Transcribe nothing except the lines below that run from the one with "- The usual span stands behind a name" to the one with "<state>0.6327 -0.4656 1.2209", ends included, and do not copy any picture.

Items from a data source:

- - -

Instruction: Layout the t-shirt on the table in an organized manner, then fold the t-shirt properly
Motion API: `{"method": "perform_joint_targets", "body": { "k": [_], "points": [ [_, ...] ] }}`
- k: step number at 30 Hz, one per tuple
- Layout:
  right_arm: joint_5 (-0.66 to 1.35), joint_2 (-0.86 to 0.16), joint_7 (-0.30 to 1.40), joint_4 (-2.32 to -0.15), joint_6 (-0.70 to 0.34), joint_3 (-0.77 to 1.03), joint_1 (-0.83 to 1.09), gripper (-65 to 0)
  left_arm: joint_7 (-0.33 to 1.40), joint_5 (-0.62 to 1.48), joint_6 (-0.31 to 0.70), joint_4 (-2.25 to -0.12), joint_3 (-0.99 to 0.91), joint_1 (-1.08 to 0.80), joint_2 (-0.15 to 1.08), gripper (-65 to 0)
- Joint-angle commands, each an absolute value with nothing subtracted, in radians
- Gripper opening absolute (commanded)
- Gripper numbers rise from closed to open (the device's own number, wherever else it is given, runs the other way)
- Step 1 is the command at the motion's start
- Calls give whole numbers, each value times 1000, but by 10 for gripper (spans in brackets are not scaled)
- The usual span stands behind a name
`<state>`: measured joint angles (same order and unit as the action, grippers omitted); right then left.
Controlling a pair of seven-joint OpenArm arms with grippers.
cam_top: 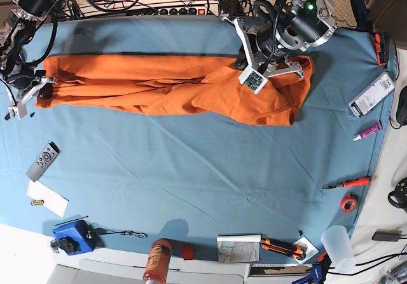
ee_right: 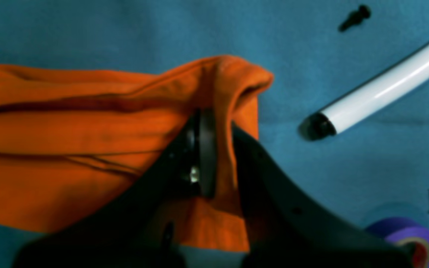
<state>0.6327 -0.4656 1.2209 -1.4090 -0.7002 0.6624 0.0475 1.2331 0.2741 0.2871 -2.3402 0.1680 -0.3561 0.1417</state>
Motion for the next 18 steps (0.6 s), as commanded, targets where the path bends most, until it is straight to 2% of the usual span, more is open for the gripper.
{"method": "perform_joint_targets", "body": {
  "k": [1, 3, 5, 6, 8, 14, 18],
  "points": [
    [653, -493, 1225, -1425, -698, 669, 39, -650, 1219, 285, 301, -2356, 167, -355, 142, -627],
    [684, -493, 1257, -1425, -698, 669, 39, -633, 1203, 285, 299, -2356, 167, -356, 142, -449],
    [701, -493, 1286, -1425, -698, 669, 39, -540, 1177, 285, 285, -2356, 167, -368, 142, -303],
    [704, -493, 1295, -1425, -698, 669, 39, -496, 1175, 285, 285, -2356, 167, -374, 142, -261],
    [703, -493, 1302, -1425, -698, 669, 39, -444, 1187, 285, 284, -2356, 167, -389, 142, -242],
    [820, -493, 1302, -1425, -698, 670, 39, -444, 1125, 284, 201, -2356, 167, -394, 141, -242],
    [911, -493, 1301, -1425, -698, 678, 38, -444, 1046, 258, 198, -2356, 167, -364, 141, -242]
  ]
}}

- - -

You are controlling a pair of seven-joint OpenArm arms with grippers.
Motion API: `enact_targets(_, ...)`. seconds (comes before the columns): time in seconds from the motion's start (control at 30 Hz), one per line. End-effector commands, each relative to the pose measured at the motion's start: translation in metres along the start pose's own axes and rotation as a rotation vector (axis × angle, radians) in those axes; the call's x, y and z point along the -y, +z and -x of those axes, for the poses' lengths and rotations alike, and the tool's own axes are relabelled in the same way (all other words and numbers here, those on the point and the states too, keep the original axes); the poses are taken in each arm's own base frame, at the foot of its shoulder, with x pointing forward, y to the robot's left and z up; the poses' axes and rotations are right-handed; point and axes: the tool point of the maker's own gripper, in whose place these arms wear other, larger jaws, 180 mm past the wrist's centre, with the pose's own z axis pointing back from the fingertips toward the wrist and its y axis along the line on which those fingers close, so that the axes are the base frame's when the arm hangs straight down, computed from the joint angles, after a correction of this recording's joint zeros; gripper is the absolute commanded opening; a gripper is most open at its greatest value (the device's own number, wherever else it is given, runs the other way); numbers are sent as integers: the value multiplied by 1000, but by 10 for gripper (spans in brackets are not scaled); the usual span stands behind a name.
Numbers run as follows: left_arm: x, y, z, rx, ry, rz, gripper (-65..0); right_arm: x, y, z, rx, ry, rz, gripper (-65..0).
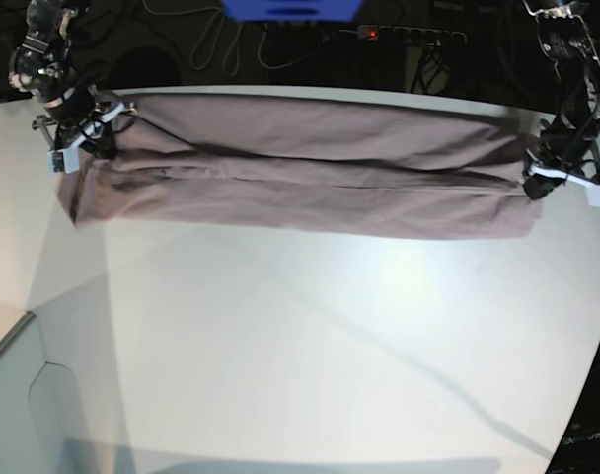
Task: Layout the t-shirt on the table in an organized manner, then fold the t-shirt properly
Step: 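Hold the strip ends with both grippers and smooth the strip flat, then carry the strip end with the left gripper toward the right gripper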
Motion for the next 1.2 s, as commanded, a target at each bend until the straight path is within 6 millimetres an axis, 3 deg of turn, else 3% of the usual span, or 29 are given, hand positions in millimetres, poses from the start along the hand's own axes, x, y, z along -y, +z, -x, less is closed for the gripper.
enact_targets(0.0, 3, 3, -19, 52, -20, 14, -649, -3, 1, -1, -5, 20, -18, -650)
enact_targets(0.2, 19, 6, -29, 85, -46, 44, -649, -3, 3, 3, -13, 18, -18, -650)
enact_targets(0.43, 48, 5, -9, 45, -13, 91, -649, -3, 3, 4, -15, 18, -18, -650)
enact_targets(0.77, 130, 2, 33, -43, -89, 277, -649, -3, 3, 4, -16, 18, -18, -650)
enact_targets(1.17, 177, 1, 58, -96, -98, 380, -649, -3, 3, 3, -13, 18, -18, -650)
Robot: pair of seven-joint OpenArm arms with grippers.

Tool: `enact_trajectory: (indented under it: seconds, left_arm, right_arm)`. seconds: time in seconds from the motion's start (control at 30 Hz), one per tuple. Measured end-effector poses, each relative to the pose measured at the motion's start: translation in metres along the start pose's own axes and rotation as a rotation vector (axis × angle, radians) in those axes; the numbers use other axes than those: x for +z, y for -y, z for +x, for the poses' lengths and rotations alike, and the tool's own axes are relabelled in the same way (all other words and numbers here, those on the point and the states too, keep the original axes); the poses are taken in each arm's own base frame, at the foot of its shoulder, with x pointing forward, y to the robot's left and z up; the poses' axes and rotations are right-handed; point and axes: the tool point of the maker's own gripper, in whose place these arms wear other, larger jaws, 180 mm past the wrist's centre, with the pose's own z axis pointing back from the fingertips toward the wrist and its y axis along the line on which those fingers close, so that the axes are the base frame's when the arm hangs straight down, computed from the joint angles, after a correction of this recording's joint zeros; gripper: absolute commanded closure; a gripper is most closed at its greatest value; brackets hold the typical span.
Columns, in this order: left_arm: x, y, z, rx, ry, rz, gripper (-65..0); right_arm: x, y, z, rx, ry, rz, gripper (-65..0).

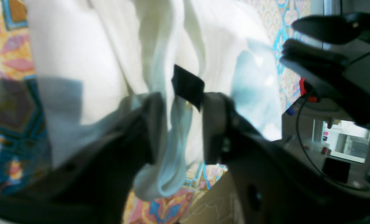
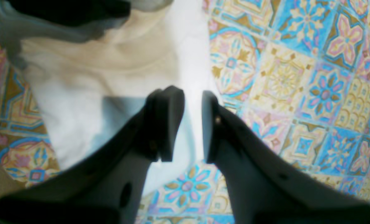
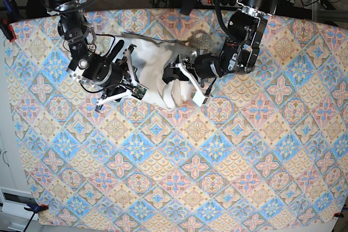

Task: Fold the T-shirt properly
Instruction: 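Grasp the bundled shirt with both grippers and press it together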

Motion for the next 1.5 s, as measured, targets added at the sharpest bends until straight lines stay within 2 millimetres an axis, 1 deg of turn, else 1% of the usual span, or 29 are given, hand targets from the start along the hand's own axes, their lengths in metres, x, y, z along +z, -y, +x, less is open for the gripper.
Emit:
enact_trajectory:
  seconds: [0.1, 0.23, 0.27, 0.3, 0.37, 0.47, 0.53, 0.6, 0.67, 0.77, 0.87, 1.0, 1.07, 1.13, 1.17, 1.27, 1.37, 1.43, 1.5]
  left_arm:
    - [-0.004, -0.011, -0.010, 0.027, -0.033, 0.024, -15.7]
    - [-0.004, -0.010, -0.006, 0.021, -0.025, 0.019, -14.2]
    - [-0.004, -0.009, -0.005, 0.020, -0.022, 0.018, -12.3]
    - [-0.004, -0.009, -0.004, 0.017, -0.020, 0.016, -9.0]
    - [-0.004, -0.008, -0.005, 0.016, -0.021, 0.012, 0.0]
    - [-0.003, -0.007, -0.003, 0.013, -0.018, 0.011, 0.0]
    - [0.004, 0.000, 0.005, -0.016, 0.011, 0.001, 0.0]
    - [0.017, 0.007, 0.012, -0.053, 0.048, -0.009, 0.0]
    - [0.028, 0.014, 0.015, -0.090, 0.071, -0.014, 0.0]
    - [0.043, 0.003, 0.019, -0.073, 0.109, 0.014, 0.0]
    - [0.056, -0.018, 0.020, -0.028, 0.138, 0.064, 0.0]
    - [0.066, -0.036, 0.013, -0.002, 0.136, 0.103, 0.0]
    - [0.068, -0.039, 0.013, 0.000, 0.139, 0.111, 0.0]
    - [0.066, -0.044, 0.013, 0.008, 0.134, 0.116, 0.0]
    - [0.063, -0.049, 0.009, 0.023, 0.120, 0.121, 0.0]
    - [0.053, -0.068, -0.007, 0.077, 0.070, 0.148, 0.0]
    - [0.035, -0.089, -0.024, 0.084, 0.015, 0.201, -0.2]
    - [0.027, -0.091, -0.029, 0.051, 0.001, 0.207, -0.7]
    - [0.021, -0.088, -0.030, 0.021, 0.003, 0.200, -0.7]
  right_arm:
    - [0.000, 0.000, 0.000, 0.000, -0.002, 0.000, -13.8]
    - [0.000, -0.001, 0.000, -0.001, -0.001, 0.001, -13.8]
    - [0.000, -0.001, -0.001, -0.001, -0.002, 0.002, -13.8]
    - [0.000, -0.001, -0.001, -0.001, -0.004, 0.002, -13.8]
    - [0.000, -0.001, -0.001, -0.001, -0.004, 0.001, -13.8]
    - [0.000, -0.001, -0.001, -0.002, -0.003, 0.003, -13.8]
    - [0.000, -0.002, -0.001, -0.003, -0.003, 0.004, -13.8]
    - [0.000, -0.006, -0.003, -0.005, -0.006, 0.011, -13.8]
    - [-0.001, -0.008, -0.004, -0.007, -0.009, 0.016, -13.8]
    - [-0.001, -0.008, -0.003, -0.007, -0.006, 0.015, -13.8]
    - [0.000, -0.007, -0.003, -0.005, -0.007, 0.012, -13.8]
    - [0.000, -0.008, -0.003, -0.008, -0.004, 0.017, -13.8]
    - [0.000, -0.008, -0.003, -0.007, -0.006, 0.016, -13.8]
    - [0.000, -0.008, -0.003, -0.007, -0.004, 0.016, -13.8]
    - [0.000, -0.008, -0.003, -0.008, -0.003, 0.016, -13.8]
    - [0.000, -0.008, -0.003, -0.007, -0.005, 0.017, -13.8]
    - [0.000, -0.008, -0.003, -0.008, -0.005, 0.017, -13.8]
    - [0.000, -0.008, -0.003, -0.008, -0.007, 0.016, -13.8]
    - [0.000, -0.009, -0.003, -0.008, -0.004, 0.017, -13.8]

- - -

=== Written response ===
- The usual span stands behind a name
`<state>`: measured joint angles (same order and unit as the action, grippers omitted); right then left.
Controlling a pair of seven-joint OpenArm arms with grippers.
cam_top: 
ee_right: 
<state>0.6327 -0.4656 1.2209 -1.4090 -0.7002 0.6624 0.0475 1.2331 0.2741 0.2871 -2.3402 0.1680 -0.3561 0.1417</state>

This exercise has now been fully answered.